Strapping six-figure student debt on the backs of students, many of whom earn $70,000 a year or less during their first working years, is a trend that’s fed by naïve borrowers and easy access to government-issued student loans. The combination has allowed tuition to skyrocket with abandon, he said.
With new veterinary colleges emerging and class sizes growing at existing schools, the earning potential of new graduates is threatened by greater competition for jobs, Wilson explained. There isn’t room in the market for an influx of veterinarians — especially those who’ve spent $40,000-plus a year to become a DVM and need paychecks large enough to meet $1,600 or more in monthly student-loan payments.
“The federal Direct Loan programs with open spigots have led to a bubble in education just as it did with the housing industry,” Wilson said by email. “The only treatment I see is to reduce the flow from the spigot.”
Limiting the size of loans to student borrowers isn’t widely discussed among leaders in the veterinary profession even as Wilson and others warn of a looming veterinary surplus, flagging job market, unchecked tuition hikes and a generation of veterinarians hobbled by debt.
“Nobody thinks about the tax implications of extending student loans to people who might be unable to pay them back,” Wilson said.
Debt — a dream-killer
Dr. Heather Burrowes, a practitioner in Albany, N.Y., racked up $180,000 in student loan debt, most of which was accumulated during her years at Cornell University’s veterinary college.
She didn’t realize the weight of her loans until her third or fourth year in veterinary school.
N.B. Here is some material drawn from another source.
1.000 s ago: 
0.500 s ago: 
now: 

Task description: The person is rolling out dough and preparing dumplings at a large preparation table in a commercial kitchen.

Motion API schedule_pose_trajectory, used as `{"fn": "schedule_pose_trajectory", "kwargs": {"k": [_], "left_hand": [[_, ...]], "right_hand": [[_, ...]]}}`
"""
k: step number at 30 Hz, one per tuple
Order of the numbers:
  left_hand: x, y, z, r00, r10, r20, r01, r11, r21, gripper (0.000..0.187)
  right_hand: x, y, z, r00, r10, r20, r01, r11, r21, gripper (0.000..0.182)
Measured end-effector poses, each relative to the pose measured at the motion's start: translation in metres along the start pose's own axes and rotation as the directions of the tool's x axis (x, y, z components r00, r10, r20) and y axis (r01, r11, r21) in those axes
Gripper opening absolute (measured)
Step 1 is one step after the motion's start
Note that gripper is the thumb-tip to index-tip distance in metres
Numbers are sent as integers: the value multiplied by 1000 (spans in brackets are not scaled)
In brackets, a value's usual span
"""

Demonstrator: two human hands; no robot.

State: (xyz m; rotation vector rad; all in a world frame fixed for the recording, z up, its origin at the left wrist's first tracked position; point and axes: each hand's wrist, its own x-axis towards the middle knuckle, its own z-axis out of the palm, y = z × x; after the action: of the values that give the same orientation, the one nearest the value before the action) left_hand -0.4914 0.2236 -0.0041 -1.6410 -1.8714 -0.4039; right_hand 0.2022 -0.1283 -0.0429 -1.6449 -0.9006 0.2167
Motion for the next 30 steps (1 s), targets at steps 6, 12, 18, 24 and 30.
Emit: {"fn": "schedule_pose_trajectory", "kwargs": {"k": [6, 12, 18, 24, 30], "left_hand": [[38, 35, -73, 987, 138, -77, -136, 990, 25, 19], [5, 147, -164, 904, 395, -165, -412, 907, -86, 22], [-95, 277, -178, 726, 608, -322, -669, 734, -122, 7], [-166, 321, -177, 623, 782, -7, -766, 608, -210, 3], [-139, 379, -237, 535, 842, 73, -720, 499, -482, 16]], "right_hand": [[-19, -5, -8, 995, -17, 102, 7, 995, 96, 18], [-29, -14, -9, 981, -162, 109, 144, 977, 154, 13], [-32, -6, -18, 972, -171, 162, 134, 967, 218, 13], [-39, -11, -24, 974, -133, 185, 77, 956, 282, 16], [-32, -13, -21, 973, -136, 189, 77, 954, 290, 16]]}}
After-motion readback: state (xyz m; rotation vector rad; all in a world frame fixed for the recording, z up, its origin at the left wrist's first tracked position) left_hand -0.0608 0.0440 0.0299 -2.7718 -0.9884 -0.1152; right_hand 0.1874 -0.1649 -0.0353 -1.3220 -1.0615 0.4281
By then, it was too late to turn back.
“You’re told your whole life to ‘follow your dreams and just sacrifice and deal with the consequences,’ but you are not told and could not have known until it was too late that the sacrifices could never be enough,” she wrote on VIN. “I’m doing the best I can …”
Would-be veterinarians should be practical, advises Dr. Fred Gringrich. The mixed animal practitioner from rural Ohio says it doesn't make sense to become a veterinarian if it requires taking on enormous educational debt to pay for it.
“If you are intelligent enough to be a veterinarian, you should be able to figure out some basic finances," he wrote on VIN.
Gingrich added that he never tells anyone to follow their dreams.
"That is actually horrible advice," he said. "I want to be a rock and roll lead guitarist for a famous band, but it is never going to happen.”